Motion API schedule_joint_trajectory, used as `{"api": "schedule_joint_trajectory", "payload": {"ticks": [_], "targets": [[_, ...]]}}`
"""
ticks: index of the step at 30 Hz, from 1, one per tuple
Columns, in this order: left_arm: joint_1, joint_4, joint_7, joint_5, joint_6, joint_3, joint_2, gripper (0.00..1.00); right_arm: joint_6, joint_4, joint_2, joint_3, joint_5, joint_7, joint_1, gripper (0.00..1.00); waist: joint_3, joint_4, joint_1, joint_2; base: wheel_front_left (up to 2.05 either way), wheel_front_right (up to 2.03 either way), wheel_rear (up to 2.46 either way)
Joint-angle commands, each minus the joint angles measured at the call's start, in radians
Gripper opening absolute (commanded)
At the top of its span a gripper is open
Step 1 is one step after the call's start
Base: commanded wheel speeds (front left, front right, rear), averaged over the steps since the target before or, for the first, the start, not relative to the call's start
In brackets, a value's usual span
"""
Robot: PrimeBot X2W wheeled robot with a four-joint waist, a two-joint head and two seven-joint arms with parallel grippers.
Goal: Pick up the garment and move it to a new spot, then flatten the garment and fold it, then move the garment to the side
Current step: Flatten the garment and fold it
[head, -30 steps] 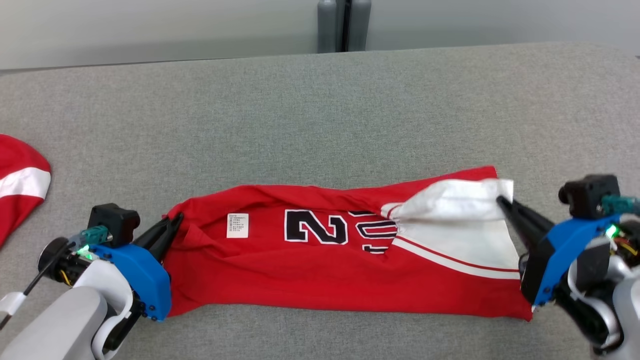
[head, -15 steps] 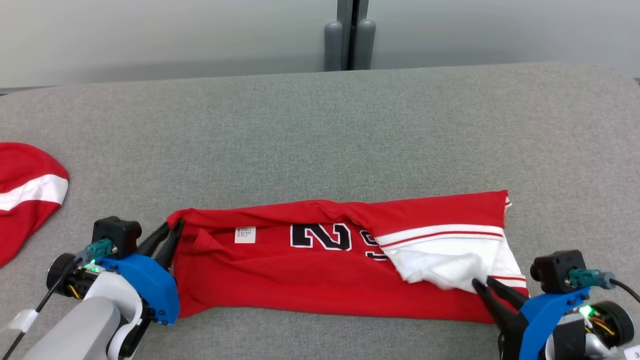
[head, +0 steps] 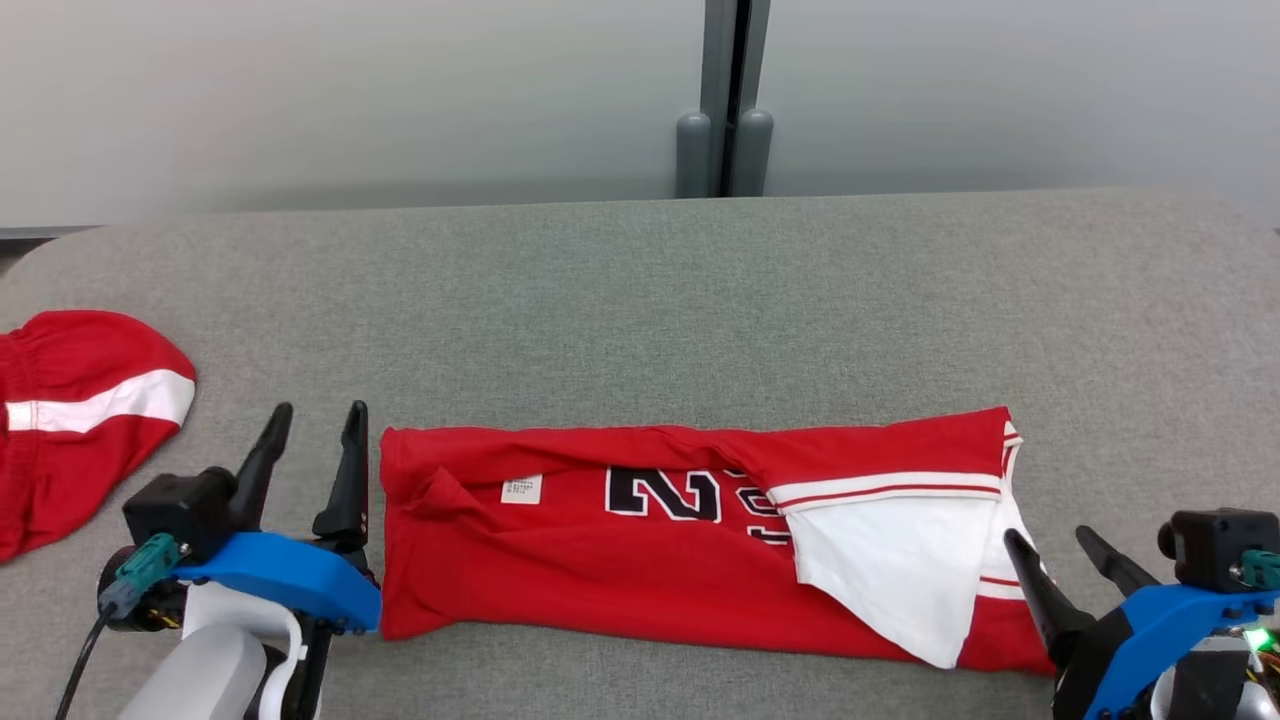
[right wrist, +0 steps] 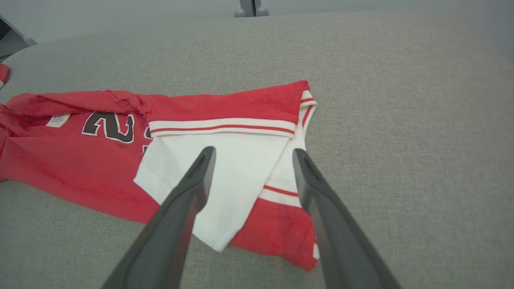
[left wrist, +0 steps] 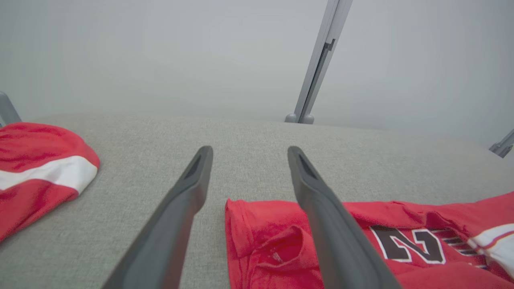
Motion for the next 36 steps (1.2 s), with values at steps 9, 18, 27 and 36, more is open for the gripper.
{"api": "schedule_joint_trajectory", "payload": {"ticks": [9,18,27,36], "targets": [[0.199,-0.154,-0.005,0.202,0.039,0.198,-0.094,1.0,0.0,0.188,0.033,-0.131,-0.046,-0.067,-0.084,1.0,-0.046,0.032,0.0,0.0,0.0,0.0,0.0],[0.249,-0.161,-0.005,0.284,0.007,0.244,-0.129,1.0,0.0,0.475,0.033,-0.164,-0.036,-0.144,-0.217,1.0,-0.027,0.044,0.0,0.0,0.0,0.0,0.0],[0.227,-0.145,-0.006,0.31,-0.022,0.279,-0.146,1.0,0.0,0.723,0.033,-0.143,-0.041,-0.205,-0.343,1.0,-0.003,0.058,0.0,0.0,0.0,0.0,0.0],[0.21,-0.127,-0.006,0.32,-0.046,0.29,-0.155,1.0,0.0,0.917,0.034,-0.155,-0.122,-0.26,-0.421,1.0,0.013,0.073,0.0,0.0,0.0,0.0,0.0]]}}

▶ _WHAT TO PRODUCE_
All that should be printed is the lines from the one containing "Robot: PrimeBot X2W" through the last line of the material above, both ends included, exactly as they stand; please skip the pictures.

▶ _RESULT FOR THIS TASK_
Robot: PrimeBot X2W wheeled robot with a four-joint waist, a two-joint head and two seven-joint arms with parallel grippers.
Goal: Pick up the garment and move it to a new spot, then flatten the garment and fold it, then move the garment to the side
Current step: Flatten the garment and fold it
[head, -30 steps] 
[head, -15 steps] 
[head, +0 steps] 
[right wrist, +0 steps] 
[left wrist, +0 steps] 
Motion for the next 36 steps (1.2 s), with values at steps 9, 18, 27 and 36, more is open for the gripper.
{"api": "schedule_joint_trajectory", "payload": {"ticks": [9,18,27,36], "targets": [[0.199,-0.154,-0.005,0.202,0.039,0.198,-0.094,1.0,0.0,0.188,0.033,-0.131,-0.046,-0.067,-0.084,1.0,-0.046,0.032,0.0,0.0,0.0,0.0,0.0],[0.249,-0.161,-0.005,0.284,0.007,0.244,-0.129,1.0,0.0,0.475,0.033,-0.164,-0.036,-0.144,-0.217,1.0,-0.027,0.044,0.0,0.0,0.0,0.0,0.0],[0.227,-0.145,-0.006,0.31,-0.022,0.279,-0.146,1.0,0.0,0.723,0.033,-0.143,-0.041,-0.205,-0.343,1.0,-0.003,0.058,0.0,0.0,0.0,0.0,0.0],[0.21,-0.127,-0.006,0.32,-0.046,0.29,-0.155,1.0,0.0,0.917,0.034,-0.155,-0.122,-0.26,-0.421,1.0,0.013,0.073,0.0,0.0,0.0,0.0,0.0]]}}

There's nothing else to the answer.